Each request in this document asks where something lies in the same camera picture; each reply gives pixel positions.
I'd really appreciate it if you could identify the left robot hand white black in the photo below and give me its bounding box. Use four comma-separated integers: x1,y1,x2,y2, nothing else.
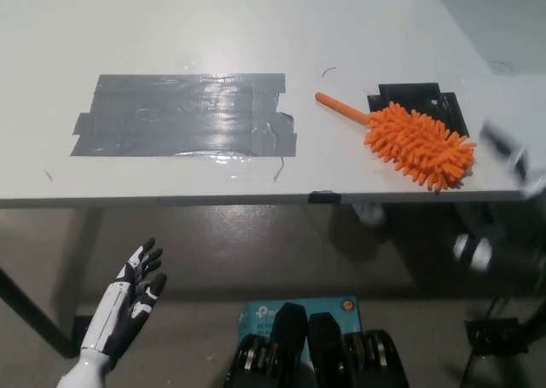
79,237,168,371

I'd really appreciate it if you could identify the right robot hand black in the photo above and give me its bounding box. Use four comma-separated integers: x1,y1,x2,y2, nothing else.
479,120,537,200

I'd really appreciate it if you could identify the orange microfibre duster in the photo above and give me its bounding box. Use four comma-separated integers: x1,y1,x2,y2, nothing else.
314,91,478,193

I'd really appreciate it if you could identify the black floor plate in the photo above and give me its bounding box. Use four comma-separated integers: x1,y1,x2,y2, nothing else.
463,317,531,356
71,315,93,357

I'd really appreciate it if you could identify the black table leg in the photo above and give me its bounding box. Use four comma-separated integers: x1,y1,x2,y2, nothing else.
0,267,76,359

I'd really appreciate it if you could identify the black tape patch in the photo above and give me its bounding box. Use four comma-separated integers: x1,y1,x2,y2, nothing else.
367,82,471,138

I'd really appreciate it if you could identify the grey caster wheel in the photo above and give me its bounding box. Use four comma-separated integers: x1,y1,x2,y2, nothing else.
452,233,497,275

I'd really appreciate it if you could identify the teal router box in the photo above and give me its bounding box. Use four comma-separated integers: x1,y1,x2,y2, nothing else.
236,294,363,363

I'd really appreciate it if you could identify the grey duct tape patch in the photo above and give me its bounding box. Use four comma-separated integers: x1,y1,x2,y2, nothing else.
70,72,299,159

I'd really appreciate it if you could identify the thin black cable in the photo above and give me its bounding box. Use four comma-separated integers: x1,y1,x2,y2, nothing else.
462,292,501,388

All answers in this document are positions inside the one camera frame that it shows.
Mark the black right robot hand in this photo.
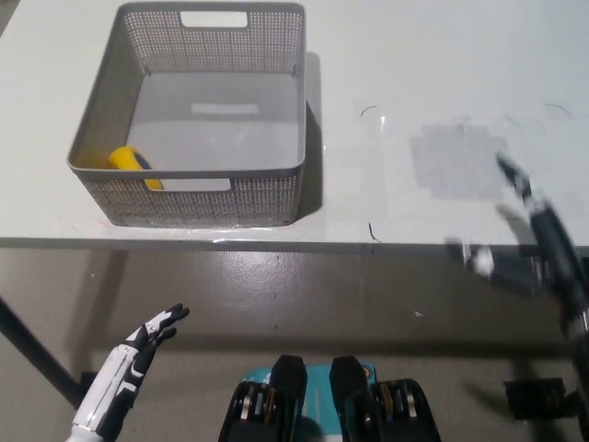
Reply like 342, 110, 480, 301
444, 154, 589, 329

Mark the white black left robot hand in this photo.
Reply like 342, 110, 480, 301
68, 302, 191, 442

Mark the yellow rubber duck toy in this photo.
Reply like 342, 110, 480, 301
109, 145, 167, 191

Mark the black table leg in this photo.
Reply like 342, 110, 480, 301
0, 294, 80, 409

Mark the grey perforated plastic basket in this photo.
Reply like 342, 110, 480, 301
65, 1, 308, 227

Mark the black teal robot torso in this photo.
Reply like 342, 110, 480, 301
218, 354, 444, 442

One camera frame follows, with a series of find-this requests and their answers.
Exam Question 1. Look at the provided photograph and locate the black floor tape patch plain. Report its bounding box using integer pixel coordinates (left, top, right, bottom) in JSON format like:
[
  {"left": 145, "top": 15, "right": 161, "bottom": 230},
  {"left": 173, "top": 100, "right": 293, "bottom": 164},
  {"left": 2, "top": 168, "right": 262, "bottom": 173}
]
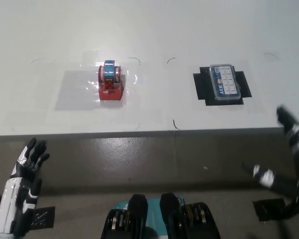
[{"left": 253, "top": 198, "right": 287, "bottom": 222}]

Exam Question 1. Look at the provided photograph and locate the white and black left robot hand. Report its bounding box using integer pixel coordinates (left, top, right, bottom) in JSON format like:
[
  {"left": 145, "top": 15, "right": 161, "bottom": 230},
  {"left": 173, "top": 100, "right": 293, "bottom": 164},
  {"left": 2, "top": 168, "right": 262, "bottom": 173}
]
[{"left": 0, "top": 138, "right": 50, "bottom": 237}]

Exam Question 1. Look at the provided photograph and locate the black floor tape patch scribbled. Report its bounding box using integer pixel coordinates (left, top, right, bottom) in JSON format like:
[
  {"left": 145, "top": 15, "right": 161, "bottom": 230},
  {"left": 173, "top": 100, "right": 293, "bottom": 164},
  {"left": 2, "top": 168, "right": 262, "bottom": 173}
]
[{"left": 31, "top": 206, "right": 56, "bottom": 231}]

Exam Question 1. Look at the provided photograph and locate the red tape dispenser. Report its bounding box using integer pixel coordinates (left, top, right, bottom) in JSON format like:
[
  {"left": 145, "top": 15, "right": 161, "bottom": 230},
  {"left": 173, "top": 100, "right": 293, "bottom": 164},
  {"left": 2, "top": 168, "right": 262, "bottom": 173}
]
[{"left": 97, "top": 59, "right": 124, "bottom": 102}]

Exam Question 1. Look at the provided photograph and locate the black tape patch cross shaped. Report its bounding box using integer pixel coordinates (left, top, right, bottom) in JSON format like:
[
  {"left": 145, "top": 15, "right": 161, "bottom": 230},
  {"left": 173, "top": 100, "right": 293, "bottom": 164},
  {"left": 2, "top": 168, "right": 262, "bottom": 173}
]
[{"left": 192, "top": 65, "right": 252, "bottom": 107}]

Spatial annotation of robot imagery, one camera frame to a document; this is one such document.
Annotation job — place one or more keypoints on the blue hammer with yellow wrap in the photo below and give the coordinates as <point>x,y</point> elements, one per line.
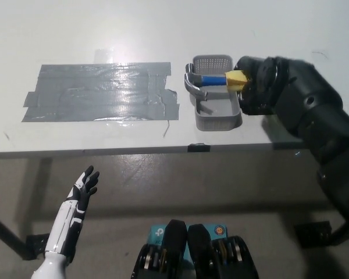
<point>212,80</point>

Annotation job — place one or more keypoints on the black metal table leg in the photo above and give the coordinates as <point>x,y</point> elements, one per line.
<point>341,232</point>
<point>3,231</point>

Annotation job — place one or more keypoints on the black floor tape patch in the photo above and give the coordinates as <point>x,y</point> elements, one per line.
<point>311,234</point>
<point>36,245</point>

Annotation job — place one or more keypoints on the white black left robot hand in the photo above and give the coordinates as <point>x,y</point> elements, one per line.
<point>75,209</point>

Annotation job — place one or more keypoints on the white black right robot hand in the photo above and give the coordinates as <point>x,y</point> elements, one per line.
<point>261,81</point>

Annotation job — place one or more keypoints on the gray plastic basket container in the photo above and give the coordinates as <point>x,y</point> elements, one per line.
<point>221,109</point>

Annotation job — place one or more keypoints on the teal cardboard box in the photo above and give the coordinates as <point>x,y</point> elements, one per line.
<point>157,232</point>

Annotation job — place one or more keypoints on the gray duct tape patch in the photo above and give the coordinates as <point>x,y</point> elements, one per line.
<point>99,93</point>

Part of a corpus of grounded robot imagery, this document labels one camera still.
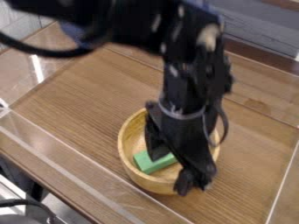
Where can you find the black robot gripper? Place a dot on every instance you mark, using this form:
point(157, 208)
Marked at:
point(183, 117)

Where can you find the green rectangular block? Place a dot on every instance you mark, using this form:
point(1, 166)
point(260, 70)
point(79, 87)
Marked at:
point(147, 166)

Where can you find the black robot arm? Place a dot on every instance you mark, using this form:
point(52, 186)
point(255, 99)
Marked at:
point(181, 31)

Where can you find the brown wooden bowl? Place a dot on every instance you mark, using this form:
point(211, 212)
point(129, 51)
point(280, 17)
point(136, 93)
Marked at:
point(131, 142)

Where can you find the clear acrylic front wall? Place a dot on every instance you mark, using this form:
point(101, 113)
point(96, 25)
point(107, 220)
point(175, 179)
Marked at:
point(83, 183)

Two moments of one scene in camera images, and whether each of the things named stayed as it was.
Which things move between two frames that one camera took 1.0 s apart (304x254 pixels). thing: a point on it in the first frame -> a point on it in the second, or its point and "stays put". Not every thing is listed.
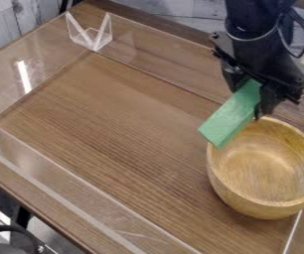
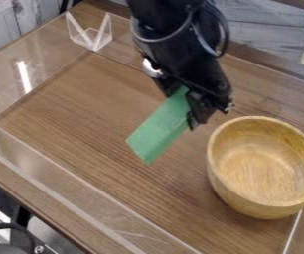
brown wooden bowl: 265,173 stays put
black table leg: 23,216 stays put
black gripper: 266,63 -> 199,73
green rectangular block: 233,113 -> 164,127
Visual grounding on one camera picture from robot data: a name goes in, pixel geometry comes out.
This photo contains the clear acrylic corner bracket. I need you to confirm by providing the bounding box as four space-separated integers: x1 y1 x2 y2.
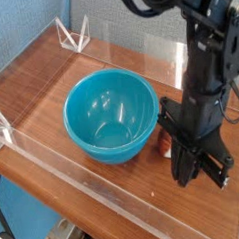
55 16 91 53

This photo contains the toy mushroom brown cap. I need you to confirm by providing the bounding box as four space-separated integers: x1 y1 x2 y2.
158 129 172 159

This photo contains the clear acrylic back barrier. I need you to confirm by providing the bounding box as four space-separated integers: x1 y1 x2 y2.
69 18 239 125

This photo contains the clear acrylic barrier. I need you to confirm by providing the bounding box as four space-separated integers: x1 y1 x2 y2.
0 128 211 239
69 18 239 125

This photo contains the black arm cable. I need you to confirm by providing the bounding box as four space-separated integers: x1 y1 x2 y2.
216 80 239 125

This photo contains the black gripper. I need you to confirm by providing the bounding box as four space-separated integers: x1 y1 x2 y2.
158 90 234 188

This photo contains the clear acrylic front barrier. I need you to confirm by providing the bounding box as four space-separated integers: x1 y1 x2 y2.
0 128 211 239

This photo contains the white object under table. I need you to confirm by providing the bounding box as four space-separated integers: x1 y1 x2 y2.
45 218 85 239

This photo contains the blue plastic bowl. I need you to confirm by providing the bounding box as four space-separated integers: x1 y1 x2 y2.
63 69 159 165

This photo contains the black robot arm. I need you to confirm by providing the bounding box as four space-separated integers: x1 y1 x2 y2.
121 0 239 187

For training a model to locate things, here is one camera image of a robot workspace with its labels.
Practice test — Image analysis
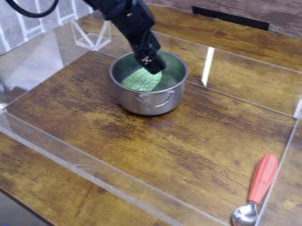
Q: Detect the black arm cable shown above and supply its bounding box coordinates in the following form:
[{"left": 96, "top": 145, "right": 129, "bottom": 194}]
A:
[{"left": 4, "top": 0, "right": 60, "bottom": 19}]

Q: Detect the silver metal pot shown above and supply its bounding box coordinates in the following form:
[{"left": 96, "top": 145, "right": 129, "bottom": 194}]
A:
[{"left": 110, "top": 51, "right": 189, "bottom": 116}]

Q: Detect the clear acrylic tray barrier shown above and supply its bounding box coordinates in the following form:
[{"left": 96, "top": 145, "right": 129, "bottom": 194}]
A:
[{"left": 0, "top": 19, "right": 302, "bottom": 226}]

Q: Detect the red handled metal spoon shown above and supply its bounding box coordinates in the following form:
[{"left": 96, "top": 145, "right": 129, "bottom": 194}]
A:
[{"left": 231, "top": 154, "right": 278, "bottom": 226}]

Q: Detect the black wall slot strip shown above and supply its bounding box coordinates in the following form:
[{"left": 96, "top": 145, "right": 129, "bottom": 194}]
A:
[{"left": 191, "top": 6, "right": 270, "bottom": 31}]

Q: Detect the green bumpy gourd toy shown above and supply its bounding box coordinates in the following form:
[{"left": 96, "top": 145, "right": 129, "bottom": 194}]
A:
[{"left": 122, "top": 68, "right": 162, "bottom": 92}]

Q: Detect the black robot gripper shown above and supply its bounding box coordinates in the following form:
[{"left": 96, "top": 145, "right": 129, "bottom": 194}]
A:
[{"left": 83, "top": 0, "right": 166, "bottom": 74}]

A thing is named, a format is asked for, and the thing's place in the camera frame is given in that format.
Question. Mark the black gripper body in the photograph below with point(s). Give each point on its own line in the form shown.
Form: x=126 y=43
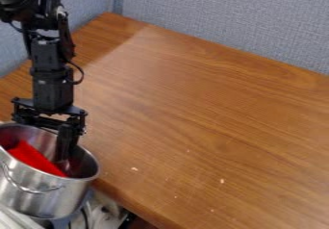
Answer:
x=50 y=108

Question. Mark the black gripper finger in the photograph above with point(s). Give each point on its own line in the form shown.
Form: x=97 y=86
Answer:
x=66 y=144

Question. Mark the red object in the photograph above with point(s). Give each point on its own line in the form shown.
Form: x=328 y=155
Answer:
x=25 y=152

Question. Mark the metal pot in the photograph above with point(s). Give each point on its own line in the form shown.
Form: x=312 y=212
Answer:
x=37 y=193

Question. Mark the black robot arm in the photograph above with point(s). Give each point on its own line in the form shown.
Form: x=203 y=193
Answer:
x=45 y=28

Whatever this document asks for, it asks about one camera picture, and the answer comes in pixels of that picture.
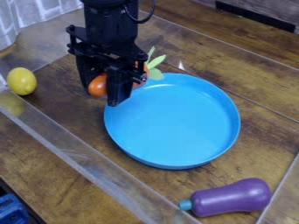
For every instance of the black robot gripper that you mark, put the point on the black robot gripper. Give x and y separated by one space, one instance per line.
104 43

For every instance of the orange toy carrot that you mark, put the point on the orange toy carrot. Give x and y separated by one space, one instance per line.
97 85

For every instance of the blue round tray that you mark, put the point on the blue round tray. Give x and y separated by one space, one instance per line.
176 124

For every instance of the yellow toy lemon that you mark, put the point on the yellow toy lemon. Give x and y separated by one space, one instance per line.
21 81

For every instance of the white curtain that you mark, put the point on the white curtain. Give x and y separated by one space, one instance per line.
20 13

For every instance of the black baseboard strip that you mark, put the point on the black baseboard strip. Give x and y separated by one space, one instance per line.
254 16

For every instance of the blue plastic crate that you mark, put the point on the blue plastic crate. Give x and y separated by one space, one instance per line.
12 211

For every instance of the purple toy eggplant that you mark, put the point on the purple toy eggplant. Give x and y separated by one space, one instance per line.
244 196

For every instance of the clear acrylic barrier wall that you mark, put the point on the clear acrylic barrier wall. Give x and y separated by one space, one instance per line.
□ □ □
#### WHAT THE TASK ASKS:
The response should be the listing above, limited to the lines between the one holding "the black metal" and the one holding "<point>3,231</point>", inclusive, reproduced exactly.

#### ANSWER TO THIS EXERCISE:
Annotation job — place one or more keypoints on the black metal table leg in the photo above and give the coordinates as <point>x,y</point> elements, one per line.
<point>341,232</point>
<point>3,231</point>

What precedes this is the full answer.